# GLA Profesional Aquascaping pinsettes,scissors and razor scraper.



## [email protected] (Sep 24, 2014)

Happy Sunday! Weekends are the perfect time to tame those jungles and aquascapes. GLA's aquascaping tools are here to help you achieve that perfect look. Our tool line is made of the highest quality materials and craftsmanship. Nothing like what you see in the bulk of the market being sold today. With a superior sharpness thanks to the Tungsten carbide, to the polished finish on the steel. All of this is paramount in creating a superior aquscaping tool. Stay sharp folks and dont settle for less. It will just be money in the trash otherwise. Your plants will thank you for it. 

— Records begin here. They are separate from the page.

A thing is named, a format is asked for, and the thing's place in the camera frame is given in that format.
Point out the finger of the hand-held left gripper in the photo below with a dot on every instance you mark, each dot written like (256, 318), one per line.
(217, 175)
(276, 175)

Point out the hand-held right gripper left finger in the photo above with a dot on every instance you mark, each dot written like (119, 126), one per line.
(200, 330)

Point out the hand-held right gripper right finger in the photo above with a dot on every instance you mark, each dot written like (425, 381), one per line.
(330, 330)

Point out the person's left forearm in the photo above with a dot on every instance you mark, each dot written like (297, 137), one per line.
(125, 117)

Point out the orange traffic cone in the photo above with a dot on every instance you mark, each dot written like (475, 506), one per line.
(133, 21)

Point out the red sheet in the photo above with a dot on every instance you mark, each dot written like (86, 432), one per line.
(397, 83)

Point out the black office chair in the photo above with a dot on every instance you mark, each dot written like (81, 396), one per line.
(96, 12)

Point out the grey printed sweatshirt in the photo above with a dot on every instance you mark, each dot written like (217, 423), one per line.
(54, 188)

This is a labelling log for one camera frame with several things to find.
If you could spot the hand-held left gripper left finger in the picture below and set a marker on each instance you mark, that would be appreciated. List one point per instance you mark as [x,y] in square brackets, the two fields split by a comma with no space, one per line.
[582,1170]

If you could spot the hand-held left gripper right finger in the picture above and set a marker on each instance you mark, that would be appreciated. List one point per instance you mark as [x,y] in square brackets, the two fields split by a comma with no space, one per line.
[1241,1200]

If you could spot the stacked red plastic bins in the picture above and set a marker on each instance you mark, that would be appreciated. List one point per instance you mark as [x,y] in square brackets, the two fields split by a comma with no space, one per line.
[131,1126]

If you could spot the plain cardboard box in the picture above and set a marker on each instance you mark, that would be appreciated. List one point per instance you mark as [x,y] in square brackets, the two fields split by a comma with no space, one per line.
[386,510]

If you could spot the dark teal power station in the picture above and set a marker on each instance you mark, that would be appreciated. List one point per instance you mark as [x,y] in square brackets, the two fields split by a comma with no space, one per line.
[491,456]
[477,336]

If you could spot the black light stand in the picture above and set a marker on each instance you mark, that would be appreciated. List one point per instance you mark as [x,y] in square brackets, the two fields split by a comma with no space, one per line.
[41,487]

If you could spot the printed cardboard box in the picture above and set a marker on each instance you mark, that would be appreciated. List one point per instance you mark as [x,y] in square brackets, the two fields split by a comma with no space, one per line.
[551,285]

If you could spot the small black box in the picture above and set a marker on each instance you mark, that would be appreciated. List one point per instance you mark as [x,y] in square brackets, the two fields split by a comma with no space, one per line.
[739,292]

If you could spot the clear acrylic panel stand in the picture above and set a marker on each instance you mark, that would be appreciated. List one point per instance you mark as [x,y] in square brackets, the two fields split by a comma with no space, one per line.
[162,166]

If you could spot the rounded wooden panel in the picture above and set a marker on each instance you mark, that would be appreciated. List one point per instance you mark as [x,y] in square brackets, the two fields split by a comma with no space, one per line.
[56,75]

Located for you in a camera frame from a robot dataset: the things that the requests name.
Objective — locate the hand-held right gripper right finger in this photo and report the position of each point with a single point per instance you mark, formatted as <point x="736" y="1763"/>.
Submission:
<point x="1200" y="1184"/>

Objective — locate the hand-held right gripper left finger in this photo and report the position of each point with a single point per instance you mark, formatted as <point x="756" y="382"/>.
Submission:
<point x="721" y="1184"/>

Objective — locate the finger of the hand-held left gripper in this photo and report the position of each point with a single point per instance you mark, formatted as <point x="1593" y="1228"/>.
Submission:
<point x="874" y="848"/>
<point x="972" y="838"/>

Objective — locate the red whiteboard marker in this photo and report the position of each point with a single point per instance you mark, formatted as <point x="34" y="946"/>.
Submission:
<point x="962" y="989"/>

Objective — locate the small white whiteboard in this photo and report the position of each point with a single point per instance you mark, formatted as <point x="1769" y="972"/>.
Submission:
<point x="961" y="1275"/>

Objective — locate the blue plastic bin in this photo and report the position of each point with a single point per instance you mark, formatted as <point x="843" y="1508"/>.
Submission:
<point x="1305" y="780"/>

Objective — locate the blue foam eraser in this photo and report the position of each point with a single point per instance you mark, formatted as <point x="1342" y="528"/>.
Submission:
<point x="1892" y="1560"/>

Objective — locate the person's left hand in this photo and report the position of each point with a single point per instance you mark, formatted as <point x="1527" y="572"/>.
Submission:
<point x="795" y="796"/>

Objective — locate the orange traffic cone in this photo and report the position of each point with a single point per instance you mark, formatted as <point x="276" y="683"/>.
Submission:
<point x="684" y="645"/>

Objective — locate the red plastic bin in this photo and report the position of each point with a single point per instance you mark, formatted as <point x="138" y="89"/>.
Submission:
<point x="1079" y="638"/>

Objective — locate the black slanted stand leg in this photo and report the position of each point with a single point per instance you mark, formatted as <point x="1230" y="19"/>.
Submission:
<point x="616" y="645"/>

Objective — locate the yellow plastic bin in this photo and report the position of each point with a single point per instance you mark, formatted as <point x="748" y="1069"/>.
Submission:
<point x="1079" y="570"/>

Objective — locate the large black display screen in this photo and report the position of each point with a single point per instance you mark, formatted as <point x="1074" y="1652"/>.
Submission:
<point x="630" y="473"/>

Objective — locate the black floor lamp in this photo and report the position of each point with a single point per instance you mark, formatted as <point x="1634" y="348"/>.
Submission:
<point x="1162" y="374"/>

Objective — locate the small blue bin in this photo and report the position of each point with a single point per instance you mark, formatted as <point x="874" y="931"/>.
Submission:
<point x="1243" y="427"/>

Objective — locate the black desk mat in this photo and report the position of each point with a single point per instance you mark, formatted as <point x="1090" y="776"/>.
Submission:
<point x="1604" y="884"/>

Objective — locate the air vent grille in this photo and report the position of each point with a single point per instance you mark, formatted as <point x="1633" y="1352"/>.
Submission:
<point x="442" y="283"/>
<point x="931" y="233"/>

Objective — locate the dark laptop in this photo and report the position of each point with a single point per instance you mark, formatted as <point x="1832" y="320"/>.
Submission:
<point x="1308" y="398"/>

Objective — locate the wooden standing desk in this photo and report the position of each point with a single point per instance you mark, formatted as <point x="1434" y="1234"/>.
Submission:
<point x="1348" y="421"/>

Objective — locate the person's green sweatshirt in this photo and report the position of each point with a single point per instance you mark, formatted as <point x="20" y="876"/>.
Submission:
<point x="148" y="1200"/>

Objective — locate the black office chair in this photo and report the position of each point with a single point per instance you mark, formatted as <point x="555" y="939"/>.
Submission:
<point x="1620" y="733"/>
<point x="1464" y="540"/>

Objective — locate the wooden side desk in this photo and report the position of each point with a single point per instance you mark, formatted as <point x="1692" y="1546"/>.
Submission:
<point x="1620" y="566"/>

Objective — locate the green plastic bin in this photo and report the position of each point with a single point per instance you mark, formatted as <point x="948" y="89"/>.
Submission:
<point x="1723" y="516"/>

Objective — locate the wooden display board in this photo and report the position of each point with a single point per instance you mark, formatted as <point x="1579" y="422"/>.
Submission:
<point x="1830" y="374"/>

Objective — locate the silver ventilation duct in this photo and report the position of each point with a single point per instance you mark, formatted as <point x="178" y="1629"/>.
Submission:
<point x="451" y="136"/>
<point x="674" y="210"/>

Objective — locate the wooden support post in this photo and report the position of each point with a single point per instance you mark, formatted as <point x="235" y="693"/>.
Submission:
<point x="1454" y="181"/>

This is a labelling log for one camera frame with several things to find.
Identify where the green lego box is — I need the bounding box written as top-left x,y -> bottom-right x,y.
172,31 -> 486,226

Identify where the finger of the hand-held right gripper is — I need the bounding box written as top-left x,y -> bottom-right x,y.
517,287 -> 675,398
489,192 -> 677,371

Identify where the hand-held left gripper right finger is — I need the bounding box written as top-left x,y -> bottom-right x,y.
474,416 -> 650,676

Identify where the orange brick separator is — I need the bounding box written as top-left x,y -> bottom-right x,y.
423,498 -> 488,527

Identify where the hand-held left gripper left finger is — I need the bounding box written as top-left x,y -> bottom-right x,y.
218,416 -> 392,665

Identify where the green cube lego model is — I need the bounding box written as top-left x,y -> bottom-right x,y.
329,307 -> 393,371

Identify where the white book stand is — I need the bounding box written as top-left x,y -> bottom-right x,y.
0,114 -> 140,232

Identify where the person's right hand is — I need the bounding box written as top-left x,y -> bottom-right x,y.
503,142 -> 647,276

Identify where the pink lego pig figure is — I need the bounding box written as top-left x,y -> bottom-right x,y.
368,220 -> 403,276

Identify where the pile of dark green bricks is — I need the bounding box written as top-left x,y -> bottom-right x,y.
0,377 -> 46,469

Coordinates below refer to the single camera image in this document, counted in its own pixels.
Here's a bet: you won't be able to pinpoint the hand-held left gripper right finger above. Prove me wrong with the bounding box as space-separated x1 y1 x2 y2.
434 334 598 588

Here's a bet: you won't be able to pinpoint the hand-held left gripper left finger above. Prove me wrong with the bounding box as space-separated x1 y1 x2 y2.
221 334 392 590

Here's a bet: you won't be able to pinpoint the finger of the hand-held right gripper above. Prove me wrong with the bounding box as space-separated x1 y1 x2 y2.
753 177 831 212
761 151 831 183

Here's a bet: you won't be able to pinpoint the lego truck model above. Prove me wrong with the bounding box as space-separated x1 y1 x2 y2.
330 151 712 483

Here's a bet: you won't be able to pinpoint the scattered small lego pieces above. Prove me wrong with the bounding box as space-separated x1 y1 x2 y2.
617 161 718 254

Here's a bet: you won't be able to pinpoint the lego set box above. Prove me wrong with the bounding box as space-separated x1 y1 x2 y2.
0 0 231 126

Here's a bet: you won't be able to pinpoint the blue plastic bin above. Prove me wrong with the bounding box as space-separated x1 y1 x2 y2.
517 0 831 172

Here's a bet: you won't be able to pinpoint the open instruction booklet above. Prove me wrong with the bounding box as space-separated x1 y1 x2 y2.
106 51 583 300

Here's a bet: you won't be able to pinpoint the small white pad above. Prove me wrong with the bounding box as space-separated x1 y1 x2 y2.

http://greenleafaquariums.com/aquascaping-tools.html


----------



## Aquaticz (Dec 26, 2009)

Suggestion....
maybe tell the aquarist what each type is used for a particular application when scaling

PS:
A happy GLA customer for years - thanks for being out there


----------



## [email protected] (Sep 24, 2014)

Aquaticz said:


> Suggestion....
> maybe tell the aquarist what each type is used for a particular application when scaling
> 
> PS:
> A happy GLA customer for years - thanks for being out there



Many Thanks!

We are working on a new aquascape where we will demonstrate how to use each tool. :icon_smil

Scissors with a tungsten carbide blade's is the way to go. Not only do they stay sharp, but your plants will thank you for it with every clean precise cut. No reason to beat your stems up using anything less. Your plants will thank you for it. 


Cheers,
Marco


----------



## Derick (Jul 30, 2011)

Hi Marco,

Does the pro razor come with blades? If not which size and type should I be looking for?

Thanks,
Derick


----------